A resposta de Elvira, seu tom, seus olhos por um instante caprichosos de provocação, deixaram-no veladamente enciumado. Sentiu-se subitamente tomado pelo desejo ao reparar no talhe generoso dos seios decotados, no volume das coxas sob a saia justa, no lance elegante. Ela fitava longamente a perspectiva da rua, talvez imaginasse — pensava João — o seu amor parado à porta do prédio num momento de indecisão entre a lembrança de certa moça, com quem um dia flertara no bar e a quem, discretamente, pedira o telefone, e da mulher com a qual finalmente se casara.

“Que merda”, pensou João, enquanto reprimia o desejo com um retesar de músculos, irritado com a recaída inútil. “Que merda”, repetiu consigo mesmo. Uma mulher como Elvira sonhando com um homem que tinha outra e não lhe dava trela, e um homem como ele que sonhava com ela e não a tinha. E com ele, quem sonharia? Faltava um dado para fechar as contas. Mas essa era outra questão. Para João, Elvira era o bastante.

— Você vai a festa de encerramento? — perguntou com dupla finalidade: interromper o silêncio e dar um sentido aos próximos minutos.

— Devo ir, sabe como é, todo o mundo vai, nem que seja para marcar presença.

— Sei.

— Sabe o quê? — perguntou, irritada. No mesmo instante percebeu que se traía. Sentiu que ele saboreava o momento, remodelou a pergunta:

— O que é que você sabe, João?

— Jonas vai estar lá. Ele e sua delicada esposa. — alfinetou.

— E daí? Qual é o problema?

João deixou esvair a agressividade olhando-a seriamente. Disse, segundos depois, já sereno:

— Elvira, Elvira, até quando?

— Se você insistir, vou-me embora — disse Elvira, pondo-se de pé.
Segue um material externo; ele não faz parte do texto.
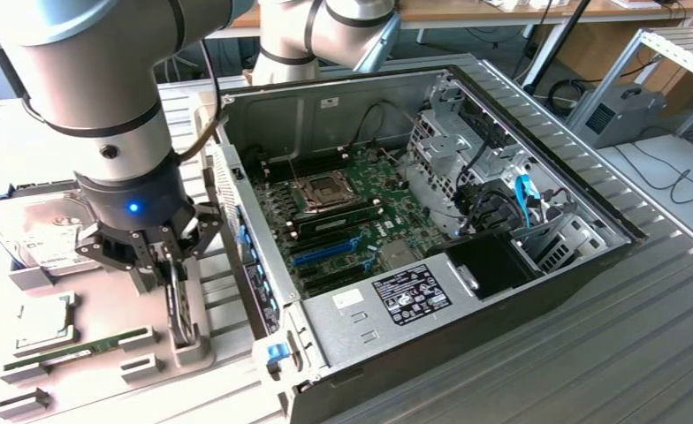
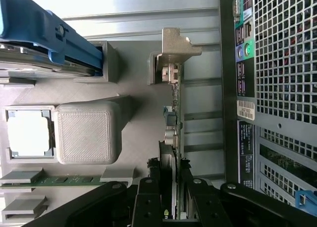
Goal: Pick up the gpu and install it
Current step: 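Pick up the gpu and move the gpu toward the slot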
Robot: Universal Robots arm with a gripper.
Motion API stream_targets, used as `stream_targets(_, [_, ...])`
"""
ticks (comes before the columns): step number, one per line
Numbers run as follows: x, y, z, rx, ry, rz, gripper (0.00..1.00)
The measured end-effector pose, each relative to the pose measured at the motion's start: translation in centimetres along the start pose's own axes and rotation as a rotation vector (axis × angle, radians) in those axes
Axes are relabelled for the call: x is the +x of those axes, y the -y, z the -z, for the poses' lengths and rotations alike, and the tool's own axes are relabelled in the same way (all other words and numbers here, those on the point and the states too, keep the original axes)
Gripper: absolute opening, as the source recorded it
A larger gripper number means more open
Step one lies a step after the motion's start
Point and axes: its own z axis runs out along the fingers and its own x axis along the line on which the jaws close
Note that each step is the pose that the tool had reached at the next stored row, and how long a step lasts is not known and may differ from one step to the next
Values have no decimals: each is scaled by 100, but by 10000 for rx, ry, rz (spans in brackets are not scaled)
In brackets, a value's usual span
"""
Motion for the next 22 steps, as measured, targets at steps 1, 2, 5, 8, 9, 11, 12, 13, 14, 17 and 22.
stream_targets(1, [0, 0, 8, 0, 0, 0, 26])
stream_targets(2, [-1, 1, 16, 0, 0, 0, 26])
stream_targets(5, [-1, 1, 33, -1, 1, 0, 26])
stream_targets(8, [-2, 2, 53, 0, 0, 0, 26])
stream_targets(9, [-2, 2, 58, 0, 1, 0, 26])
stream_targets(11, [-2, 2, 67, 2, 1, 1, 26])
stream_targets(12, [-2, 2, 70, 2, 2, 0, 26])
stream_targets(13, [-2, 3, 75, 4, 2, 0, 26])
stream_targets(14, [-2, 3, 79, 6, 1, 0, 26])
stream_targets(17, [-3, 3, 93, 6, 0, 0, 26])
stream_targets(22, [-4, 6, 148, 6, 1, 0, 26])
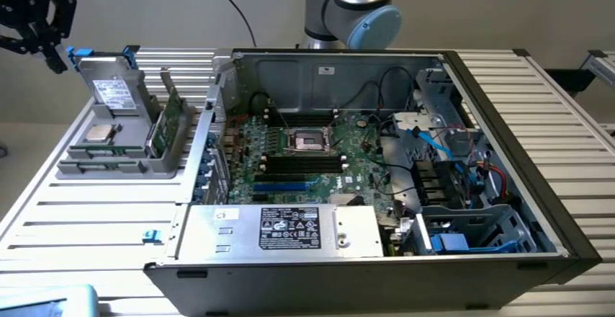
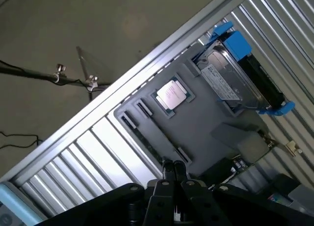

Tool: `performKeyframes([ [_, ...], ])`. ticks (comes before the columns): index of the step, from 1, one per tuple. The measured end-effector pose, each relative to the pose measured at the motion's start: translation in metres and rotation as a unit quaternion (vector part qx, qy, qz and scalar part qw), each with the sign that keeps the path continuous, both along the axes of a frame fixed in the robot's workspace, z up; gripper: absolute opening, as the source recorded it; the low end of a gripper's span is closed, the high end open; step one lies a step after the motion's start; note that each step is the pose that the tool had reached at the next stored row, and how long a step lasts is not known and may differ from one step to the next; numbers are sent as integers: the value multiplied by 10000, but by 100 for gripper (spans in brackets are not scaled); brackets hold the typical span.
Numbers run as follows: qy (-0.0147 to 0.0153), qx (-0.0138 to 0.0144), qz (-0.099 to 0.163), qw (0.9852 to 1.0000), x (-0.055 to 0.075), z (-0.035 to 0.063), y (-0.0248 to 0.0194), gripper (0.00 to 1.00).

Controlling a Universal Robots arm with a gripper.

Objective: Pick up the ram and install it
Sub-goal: 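Pick up the ram and move it above insertion slot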

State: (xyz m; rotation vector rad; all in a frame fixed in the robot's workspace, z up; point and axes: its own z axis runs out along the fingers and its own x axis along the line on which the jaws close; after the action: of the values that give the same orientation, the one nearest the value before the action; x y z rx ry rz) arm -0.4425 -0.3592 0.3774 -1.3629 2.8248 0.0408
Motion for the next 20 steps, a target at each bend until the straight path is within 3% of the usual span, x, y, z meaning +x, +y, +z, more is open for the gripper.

A resposta demorou um pouco, foi calculada e recalculada, mas, enfim, saiu:

— Vá, se quiser.

Elvira ressentiu-se com o amigo. Era a primeira vez que isso acontecia. Sob um silêncio interminável juntou suas coisas, colocou na bolsa e afastou-se devagar.

João a acompanhou com os olhos sentindo-se doente, desencantado. Percebeu que estava sem ar.